In a day or two, the good Squire would look at his baskets, and, finding the fruit decaying, would call it fit to eat, bring it into the parlor, and then call in the children, and say to them, "Here, boys and girls, here is nice ripe fruit for you; you can just cut out the rotten with your penknives;" and then he would distribute it among them.

The little monkeys, of course, could scarce repress their giggles.

I can make no apology for their cheat, except that, upon this point, the good man was really childish; and, as he did not eat the fruit himself, or sell it, or do any thing with it, but give to the pigs what was not eaten in the family, no one was wronged by the trick.

It was, in fact, a piece of sport.

As you see, I had the benefit of being present at the whole of the fun; and I can hear now, it seems to me, as plainly as I did then, the suppressed laughter of these roguish children when they came into the room where I was, to exchange baskets of rotten for baskets of sound fruit.
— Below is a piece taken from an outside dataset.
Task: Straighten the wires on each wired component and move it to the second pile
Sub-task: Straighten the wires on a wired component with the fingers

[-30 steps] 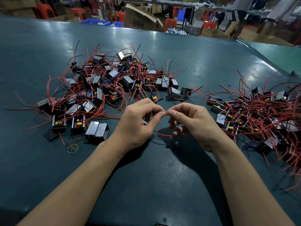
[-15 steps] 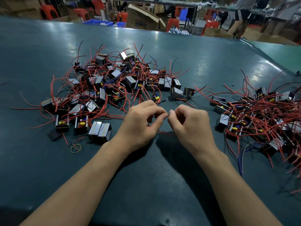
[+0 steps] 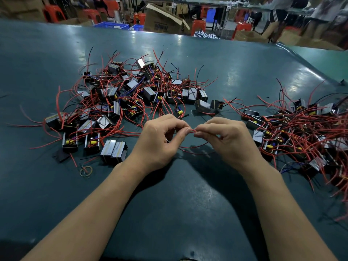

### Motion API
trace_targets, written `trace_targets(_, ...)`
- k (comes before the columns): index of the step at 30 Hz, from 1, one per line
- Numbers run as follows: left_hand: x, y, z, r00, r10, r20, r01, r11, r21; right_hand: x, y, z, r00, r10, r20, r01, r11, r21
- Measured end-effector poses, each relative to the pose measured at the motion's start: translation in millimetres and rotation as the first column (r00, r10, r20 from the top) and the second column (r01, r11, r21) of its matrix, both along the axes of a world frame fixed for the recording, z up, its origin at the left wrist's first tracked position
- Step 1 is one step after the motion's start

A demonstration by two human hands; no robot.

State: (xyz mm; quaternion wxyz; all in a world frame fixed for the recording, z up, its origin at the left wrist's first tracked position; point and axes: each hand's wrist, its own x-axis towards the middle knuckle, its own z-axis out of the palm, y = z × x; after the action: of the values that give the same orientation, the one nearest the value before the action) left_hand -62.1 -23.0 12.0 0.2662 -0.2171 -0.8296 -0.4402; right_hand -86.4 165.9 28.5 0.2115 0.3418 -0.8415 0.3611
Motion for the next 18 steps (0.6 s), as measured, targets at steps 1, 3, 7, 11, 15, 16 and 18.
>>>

In his eighty-seventh year, the old man ran a race with one of these children, and contrived, by an artifice, to win it. She got before him; when, fearing he would hurt himself, she stopped to look after him; he came up to her; and then, just pushing her back a little, got before her to the goal, which was very near them. How he did shout, as though he were only twenty, and what a hitch he gave me on the occasion!

In his ninety-seventh year he died. It was a pity he did not live to be a hundred. The night before he died, he went into his room to put me on my accustomed pole. He did not see clearly, and let me fall on the floor.

"Ah!" said he, "the old head will fall too, before long. No matter; it is time it should go. Here, Cato, help your old master."

Cato was at hand, picked me up, put me in my place, and helped his master to bed.

I never saw the dear old man again.

The next thing that I remember, is being put into a box and carried I knew not whither.

The first light I saw was the dim light of this garret.

The mother of that little girl took me out; and as she put me on my pole, which she had caused to be brought here also, "People may laugh at me," said she, "but I will keep the dear old man's wig. It seems to me a part of him, and is a memorial of the happy hours I have pa.s.sed under his hospitable roof."

It is now one hundred and six years since I was born into this world. For twenty-eight years I flourished on the beautiful head of dear Alice. Ever since then, I have been only a wig. I am now falling into utter decay. If any one were to shake me, I should fall to pieces. I have, like many of you, my friends, since inhabiting this garret, been abused and made fun of, by children. I was once put upon the head of a donkey, while a boy with a fool's cap on his head rode him, and took a love letter to a young man. I was also put upon the head of a great monkey brought to the house for exhibition, who took me off his head and threw me at the boys. Once, as you know, I was made to play the mock judge on the head of a dog. Once that little girl who sleeps there, used me to keep a litter of kittens warm in, on a cold winter night. This nearly killed me, and from that moment the children were forbidden to touch me.

"I have now," concluded the wig, "only to ask your pardon, my friends, for the impatience with which I have listened to your stories when I thought them too long, and for the truly human vanity and inconsistency which made me tell the longest story myself. But I knew that no one waited for me. I shall certainly never speak more.